THE PROBLEM - Please copy each line of the data that includes the string "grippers".

####

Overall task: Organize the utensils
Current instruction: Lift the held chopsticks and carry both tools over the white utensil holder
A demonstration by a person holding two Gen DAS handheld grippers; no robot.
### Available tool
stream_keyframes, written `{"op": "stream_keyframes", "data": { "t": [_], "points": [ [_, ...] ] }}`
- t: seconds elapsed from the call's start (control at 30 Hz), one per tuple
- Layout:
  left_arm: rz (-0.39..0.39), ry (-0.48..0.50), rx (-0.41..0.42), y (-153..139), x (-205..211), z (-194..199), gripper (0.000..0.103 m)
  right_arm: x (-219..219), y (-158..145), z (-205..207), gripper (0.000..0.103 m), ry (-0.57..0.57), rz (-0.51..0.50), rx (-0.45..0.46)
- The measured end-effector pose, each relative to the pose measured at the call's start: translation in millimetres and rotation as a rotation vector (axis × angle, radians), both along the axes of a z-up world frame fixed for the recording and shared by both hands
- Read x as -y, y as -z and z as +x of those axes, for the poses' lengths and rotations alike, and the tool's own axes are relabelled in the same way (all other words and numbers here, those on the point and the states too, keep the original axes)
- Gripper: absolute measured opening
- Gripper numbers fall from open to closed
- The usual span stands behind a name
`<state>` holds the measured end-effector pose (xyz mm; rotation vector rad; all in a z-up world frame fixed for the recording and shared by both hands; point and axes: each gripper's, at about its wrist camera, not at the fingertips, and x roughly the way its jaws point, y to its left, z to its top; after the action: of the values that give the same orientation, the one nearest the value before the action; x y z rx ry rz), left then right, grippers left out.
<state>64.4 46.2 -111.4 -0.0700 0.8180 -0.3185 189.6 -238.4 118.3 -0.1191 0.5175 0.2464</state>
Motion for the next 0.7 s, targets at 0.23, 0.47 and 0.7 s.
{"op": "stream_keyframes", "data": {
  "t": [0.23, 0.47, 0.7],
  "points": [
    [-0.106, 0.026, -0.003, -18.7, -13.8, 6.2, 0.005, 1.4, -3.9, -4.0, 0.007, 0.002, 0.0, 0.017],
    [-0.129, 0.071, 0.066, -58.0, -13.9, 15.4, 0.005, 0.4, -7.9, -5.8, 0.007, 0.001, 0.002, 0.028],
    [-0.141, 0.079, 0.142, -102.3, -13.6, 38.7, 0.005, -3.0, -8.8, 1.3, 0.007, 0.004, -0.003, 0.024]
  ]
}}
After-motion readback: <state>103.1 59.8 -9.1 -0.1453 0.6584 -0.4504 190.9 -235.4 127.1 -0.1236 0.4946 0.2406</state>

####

TASK SOLUTION -
A demonstration by a person holding two Gen DAS handheld grippers; no robot.
`<state>` holds the measured end-effector pose (xyz mm; rotation vector rad; all in a z-up world frame fixed for the recording and shared by both hands; point and axes: each gripper's, at about its wrist camera, not at the fingertips, and x roughly the way its jaws point, y to its left, z to its top; after the action: of the values that give the same orientation, the one nearest the value before the action; x y z rx ry rz), left then right, grippers left out.

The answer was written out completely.